■ TO DO
From the entries below, return exactly the lines beginning at the one that contains "Objective — for every instance of the black partition" and ending at the one that contains "Objective — for every instance of the black left robot", both of them included, and only those lines.

(Collected data)
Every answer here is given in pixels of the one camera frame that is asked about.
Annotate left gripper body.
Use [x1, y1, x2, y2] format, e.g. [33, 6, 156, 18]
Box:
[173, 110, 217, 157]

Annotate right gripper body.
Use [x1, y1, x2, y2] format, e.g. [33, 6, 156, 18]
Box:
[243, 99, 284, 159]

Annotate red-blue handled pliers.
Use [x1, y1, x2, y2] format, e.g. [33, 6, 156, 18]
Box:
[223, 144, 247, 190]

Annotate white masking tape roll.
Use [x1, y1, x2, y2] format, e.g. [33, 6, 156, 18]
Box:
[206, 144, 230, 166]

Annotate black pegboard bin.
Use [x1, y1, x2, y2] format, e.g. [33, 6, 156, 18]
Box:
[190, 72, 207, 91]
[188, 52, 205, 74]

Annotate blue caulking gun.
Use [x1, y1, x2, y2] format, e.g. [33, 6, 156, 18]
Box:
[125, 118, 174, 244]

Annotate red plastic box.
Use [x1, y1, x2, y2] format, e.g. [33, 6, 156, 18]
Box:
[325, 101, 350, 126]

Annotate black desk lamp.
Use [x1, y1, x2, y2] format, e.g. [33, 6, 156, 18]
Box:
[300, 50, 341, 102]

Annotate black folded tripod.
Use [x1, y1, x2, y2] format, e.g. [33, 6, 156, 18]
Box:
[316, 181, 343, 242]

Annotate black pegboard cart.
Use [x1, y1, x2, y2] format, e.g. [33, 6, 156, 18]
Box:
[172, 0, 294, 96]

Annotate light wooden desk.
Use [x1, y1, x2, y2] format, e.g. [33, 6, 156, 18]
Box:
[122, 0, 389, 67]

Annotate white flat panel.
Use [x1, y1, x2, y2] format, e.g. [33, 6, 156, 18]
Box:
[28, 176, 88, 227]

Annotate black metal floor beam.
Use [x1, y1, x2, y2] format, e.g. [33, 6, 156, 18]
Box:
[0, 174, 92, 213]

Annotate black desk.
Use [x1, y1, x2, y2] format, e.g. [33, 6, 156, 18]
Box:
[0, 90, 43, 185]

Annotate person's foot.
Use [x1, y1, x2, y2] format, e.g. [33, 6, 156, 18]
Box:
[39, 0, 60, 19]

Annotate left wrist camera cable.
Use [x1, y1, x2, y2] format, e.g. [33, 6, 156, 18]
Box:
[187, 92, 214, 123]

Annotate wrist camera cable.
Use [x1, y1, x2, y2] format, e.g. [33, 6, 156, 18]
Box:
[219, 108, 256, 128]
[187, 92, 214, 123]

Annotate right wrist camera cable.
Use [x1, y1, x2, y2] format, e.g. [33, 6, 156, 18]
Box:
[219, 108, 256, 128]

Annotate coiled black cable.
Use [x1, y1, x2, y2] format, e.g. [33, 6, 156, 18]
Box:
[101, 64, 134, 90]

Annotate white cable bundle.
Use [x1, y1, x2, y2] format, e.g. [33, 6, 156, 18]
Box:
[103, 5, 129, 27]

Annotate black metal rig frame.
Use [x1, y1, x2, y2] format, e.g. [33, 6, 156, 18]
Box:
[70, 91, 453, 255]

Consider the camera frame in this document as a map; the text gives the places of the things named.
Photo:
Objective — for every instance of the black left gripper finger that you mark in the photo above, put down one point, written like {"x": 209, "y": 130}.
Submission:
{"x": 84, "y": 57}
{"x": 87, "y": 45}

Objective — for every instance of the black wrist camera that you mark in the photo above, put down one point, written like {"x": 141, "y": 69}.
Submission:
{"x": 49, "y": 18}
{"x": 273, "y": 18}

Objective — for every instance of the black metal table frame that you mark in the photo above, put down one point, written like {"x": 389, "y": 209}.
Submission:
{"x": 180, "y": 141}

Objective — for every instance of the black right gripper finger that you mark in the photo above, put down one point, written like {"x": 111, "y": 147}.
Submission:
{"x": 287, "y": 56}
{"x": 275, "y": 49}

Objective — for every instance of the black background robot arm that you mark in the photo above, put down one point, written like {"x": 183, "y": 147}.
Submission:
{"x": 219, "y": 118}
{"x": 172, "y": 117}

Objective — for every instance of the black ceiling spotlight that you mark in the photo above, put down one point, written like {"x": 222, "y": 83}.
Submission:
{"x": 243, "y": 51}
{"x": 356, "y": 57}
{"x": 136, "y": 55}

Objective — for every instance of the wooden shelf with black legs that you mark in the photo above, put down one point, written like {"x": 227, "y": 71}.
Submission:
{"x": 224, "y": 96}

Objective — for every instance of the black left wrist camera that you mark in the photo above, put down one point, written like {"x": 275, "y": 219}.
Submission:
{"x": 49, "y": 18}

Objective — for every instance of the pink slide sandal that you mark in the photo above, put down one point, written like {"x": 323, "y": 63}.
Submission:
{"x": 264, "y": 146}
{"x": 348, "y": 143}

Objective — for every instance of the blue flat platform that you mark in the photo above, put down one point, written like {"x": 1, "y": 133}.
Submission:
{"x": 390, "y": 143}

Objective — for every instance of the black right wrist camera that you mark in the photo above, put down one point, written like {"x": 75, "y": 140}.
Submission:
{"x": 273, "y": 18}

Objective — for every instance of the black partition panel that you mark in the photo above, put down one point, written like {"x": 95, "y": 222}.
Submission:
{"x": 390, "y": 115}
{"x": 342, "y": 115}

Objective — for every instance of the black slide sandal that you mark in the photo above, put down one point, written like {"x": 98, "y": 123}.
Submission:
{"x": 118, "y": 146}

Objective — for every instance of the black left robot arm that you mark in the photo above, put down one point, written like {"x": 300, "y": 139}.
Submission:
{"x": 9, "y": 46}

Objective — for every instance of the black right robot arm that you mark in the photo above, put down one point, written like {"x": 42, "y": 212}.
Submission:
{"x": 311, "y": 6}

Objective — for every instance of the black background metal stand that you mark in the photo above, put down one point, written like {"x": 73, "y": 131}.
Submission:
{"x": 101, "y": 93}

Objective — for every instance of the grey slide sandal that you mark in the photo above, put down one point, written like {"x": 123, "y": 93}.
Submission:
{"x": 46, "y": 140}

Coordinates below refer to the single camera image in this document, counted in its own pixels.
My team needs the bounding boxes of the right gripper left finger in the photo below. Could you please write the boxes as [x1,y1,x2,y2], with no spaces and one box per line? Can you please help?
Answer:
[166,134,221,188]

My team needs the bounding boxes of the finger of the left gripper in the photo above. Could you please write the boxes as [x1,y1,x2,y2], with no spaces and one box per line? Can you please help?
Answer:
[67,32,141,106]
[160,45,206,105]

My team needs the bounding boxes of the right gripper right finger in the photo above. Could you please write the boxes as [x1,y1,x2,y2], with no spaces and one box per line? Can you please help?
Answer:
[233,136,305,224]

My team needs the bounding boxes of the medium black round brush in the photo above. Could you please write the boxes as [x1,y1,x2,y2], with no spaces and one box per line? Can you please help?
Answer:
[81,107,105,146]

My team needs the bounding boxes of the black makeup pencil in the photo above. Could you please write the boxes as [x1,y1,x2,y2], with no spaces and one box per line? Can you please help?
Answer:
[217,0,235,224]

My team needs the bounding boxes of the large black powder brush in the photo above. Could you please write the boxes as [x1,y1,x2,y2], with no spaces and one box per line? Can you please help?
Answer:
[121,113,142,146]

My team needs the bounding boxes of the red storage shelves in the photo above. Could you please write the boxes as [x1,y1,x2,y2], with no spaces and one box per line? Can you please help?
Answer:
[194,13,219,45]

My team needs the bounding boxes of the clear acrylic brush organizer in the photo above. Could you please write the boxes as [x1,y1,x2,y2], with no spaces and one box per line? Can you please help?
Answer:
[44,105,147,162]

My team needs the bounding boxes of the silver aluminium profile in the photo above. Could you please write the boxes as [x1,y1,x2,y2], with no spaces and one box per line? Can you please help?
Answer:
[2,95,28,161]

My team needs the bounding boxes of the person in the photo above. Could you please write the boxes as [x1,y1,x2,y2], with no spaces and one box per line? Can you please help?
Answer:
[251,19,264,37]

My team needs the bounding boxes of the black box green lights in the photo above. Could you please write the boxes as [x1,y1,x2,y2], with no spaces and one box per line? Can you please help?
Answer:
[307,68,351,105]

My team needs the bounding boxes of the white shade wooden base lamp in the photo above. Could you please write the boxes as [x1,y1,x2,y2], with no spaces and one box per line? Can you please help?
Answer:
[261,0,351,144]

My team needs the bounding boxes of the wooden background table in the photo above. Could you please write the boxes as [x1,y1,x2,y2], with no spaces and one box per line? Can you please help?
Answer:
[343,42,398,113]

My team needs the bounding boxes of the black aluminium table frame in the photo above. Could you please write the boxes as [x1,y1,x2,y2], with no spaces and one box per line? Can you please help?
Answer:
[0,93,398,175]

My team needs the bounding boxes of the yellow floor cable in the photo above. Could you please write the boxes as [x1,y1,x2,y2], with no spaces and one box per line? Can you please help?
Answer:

■ ANSWER TO THE PROBLEM
Objective — for every instance of the black partition panel that you mark in the photo above, put down one point, written like {"x": 95, "y": 222}.
Submission:
{"x": 390, "y": 115}
{"x": 342, "y": 115}

Objective — for every instance of the black slide sandal that you mark in the photo above, put down one point, written like {"x": 98, "y": 123}.
Submission:
{"x": 118, "y": 146}

Objective — for every instance of the black left robot arm that you mark in the photo above, put down one point, written like {"x": 300, "y": 139}.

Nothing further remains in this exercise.